Text-to-SQL (T2SQL) evaluation in production environments poses fundamental challenges that existing benchmarks do not address. Current evaluation methodologies whether rule-based SQL matching or schema-dependent semantic parsers assume access to ground-truth queries and structured database schema, constraints that are rarely satisfied in real-world deployments. This disconnect leaves production T2SQL agents largely unevaluated beyond developer-time testing, creating silent quality degradation with no feedback mechanism for continuous improvement. We present STEF (Schema-agnostic Text-to-SQL Evaluation Framework), a production-native evaluation system that operates exclusively on natural language inputs the user question, an enriched reformulation, and the generated SQL without requiring database schema or reference queries. STEF extracts semantic specifications from both natural language and SQL representations, performs normalized feature alignment, and produces an interpretable 0 to 100 accuracy score via a composite metric that encompasses filter alignment, semantic verdict, and confidence of the evaluator. Key contributions include: enriched question quality validation as a first-class evaluation signal, configurable application-specific rule injection via prompt templating, and production-robust normalization handling GROUP BY tolerance, ORDER BY defaults, and LIMIT heuristics. Empirical results demonstrate that STEF enables continuous production monitoring and agent improvement feedback loops without schema dependency, making structured query evaluation viable at scale for the first time.
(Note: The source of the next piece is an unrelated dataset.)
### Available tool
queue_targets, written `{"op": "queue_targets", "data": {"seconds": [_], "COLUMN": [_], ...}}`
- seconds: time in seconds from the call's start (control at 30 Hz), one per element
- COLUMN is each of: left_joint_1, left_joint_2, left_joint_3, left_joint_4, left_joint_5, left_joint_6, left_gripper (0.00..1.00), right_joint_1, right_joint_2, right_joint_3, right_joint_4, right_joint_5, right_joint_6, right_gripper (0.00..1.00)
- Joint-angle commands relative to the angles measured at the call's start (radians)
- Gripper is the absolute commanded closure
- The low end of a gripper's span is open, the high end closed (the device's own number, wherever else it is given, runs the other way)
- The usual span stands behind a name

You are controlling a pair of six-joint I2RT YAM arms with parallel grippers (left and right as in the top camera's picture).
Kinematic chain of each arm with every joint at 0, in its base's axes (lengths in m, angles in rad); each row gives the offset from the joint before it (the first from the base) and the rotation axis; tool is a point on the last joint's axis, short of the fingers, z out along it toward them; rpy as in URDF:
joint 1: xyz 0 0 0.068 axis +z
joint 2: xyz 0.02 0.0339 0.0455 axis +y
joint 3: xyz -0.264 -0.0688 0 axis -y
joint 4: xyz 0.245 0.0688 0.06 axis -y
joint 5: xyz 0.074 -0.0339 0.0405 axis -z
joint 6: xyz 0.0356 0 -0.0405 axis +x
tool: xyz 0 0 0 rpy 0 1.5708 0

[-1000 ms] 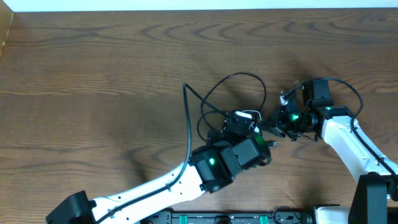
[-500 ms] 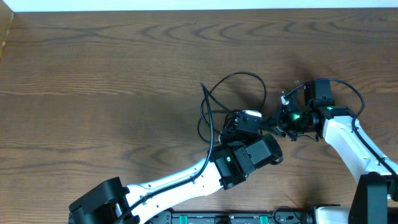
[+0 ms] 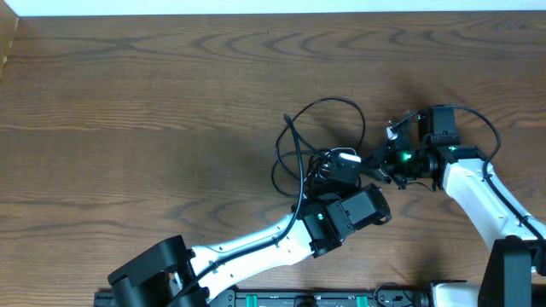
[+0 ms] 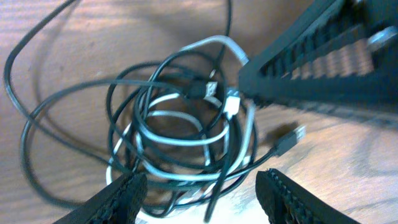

Agent-Agnostic Evaluation of SQL Accuracy in Production Text-to-SQL Systems
Text-to-SQL (T2SQL) systems allow users to query databases using natural language, but evaluating how well these systems perform in real-world production environments is difficult. Current methods rely on "ground-truth" reference queries or access to the underlying database schema, both of which are rarely available once a system is live. This creates a "silent quality degradation" problem where developers cannot track if their agents are failing or improving over time. STEF (Schema-agnostic Text-to-SQL Evaluation Framework) solves this by evaluating T2SQL outputs using only the user's question, an enriched reformulation, and the generated SQL, without needing access to the database itself.

How STEF Works

STEF functions as a multi-stage pipeline that breaks down both the natural language question and the generated SQL into structured semantic components. It extracts key elements like projections, aggregations, filters, and grouping instructions from both sides. By normalizing these features—such as resolving column aliases or mapping natural language terms like "total" to SQL functions like "SUM"—the framework can align the intent of the user with the logic of the generated query. This allows the system to identify exactly which part of a query is misaligned, providing clear diagnostic feedback rather than just a pass/fail result.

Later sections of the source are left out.